# [EXERCISE AIM]
Omit all pictures, then repeat the listing exactly.
*** Opening of AVAILABLE DATA ***
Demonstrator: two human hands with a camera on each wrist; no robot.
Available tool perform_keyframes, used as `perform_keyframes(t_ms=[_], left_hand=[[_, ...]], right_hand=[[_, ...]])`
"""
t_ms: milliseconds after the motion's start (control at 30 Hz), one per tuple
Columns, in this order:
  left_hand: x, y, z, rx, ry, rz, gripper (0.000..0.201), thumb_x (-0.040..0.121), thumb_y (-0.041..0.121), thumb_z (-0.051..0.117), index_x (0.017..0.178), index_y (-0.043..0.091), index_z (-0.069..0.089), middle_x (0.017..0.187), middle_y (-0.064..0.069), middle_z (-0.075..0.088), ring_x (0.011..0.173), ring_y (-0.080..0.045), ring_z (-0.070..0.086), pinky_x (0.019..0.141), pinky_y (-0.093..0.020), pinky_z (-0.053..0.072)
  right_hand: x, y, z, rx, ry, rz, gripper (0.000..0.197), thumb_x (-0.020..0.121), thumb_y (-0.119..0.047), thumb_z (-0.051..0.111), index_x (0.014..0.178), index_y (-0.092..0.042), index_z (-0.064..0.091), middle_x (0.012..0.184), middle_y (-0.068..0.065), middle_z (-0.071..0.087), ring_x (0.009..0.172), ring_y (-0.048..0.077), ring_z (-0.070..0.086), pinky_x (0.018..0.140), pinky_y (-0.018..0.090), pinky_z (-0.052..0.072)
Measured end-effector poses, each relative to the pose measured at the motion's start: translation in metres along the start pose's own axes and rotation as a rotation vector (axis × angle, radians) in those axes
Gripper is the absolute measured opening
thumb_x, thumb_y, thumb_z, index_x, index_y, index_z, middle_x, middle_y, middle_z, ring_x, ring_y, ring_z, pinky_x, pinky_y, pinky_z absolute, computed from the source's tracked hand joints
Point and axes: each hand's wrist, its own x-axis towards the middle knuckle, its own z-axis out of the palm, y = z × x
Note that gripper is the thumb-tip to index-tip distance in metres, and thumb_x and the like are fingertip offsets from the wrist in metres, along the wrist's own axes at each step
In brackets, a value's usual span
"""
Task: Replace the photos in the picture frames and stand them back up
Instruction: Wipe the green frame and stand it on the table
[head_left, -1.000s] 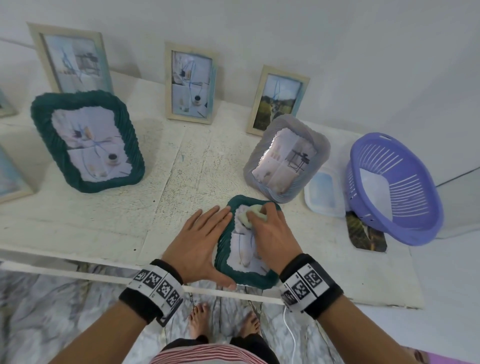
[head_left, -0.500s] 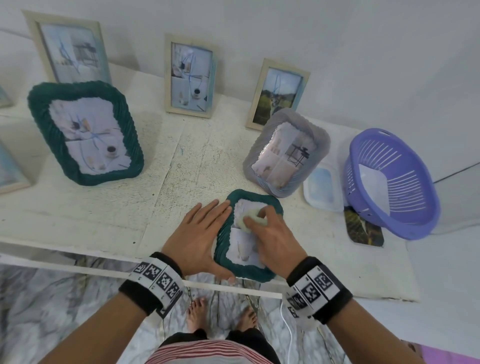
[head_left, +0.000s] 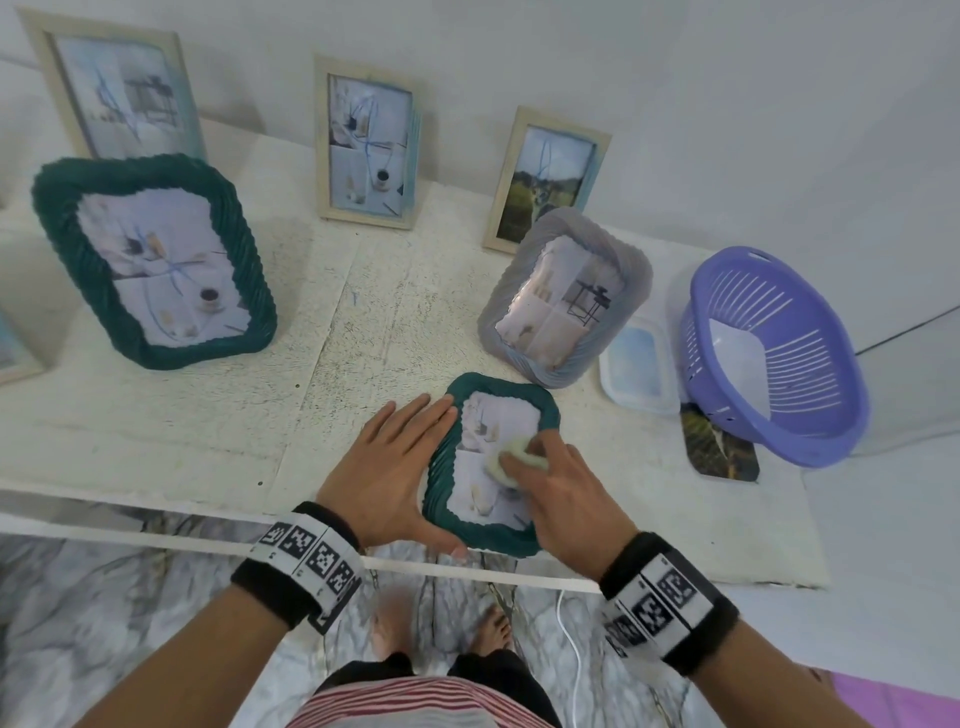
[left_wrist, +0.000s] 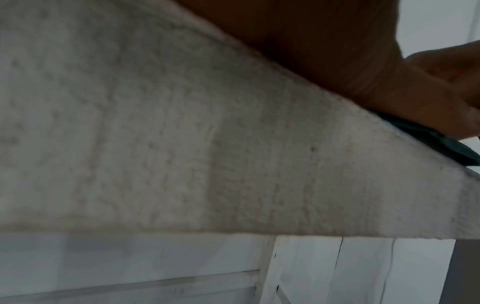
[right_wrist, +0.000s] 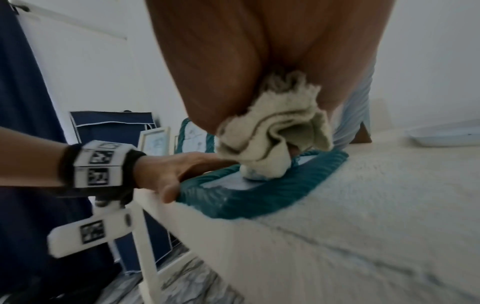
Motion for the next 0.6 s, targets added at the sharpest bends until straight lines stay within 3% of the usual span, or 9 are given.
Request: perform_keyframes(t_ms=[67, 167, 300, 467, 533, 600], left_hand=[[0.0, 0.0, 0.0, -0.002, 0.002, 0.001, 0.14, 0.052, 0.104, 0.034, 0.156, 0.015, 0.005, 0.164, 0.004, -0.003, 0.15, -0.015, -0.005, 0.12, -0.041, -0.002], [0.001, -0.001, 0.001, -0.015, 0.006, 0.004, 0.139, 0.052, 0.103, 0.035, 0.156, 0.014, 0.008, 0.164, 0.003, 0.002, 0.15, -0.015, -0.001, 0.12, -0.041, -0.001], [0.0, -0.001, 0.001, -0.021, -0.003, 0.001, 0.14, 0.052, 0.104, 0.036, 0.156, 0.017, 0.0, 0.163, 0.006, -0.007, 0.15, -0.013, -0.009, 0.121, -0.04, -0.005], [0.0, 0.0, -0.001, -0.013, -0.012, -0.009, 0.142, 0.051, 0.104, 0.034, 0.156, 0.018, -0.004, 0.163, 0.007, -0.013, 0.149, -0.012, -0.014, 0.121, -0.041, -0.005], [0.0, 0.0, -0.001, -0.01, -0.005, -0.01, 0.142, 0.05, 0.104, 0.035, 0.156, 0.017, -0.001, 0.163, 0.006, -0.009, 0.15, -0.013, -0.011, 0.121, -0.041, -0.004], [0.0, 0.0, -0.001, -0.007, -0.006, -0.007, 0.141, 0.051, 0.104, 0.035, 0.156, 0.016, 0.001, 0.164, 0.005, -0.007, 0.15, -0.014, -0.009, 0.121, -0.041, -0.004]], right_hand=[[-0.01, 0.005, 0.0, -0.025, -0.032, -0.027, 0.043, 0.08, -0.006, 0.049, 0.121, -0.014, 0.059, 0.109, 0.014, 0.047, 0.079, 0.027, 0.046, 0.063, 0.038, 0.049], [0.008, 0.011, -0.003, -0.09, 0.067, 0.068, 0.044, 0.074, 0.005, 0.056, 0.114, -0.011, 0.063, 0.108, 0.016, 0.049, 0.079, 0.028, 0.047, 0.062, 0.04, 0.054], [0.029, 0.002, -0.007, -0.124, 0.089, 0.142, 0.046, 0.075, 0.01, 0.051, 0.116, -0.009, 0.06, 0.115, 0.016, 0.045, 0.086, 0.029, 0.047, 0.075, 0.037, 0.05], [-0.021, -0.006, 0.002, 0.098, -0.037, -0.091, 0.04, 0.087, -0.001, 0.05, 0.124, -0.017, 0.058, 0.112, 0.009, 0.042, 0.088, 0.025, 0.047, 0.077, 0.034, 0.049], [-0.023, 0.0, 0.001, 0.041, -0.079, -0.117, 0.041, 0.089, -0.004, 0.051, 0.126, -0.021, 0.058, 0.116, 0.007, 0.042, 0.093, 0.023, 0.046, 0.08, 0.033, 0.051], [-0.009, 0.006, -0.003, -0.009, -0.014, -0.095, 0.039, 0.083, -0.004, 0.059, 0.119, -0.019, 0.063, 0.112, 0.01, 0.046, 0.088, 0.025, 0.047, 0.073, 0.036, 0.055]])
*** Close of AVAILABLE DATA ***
# [RESULT]
Demonstrator: two human hands with a camera on each wrist; no robot.
Available tool perform_keyframes, used as `perform_keyframes(t_ms=[_], left_hand=[[_, ...]], right_hand=[[_, ...]])`
"""
t_ms: milliseconds after the motion's start (control at 30 Hz), one per tuple
Columns, in this order:
  left_hand: x, y, z, rx, ry, rz, gripper (0.000..0.201), thumb_x (-0.040..0.121), thumb_y (-0.041..0.121), thumb_z (-0.051..0.117), index_x (0.017..0.178), index_y (-0.043..0.091), index_z (-0.069..0.089), middle_x (0.017..0.187), middle_y (-0.064..0.069), middle_z (-0.075..0.088), ring_x (0.011..0.173), ring_y (-0.080..0.045), ring_z (-0.070..0.086), pinky_x (0.019..0.141), pinky_y (-0.093..0.020), pinky_z (-0.053..0.072)
  right_hand: x, y, z, rx, ry, rz, gripper (0.000..0.197), thumb_x (-0.020..0.121), thumb_y (-0.119..0.047), thumb_z (-0.051..0.111), index_x (0.014..0.178), index_y (-0.092..0.042), index_z (-0.064..0.091), middle_x (0.012..0.184), middle_y (-0.068..0.065), middle_z (-0.071..0.087), ring_x (0.009..0.172), ring_y (-0.048..0.077), ring_z (-0.070..0.086), pinky_x (0.018..0.140), pinky_y (-0.018..0.090), pinky_z (-0.052..0.072)
Measured end-effector poses, each relative to the pose measured at the motion's start: translation in metres along the start pose's own axes and rotation as a rotation vector (axis × angle, radians) in those axes
Gripper is the absolute measured opening
thumb_x, thumb_y, thumb_z, index_x, index_y, index_z, middle_x, middle_y, middle_z, ring_x, ring_y, ring_z, pinky_x, pinky_y, pinky_z absolute, computed from the source's tracked hand joints
Point and axes: each hand's wrist, its own x-axis towards the middle knuckle, its own z-axis out of the palm, y = z × x
Note that gripper is the thumb-tip to index-tip distance in metres, and thumb_x and the like are fingertip offsets from the wrist in metres, along the wrist's own axes at each step
In brackets, a value's usual span
"""
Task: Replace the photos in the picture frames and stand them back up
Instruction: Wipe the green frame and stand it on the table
[head_left, -1.000s] 
[head_left, -0.500s] 
[head_left, +0.000s] 
[left_wrist, +0.000s] 
[right_wrist, +0.000s] 
Motion for the next 0.6 s, targets added at the sharpest bends until straight lines stay within 3% of the usual span, or 9 are given.
Request: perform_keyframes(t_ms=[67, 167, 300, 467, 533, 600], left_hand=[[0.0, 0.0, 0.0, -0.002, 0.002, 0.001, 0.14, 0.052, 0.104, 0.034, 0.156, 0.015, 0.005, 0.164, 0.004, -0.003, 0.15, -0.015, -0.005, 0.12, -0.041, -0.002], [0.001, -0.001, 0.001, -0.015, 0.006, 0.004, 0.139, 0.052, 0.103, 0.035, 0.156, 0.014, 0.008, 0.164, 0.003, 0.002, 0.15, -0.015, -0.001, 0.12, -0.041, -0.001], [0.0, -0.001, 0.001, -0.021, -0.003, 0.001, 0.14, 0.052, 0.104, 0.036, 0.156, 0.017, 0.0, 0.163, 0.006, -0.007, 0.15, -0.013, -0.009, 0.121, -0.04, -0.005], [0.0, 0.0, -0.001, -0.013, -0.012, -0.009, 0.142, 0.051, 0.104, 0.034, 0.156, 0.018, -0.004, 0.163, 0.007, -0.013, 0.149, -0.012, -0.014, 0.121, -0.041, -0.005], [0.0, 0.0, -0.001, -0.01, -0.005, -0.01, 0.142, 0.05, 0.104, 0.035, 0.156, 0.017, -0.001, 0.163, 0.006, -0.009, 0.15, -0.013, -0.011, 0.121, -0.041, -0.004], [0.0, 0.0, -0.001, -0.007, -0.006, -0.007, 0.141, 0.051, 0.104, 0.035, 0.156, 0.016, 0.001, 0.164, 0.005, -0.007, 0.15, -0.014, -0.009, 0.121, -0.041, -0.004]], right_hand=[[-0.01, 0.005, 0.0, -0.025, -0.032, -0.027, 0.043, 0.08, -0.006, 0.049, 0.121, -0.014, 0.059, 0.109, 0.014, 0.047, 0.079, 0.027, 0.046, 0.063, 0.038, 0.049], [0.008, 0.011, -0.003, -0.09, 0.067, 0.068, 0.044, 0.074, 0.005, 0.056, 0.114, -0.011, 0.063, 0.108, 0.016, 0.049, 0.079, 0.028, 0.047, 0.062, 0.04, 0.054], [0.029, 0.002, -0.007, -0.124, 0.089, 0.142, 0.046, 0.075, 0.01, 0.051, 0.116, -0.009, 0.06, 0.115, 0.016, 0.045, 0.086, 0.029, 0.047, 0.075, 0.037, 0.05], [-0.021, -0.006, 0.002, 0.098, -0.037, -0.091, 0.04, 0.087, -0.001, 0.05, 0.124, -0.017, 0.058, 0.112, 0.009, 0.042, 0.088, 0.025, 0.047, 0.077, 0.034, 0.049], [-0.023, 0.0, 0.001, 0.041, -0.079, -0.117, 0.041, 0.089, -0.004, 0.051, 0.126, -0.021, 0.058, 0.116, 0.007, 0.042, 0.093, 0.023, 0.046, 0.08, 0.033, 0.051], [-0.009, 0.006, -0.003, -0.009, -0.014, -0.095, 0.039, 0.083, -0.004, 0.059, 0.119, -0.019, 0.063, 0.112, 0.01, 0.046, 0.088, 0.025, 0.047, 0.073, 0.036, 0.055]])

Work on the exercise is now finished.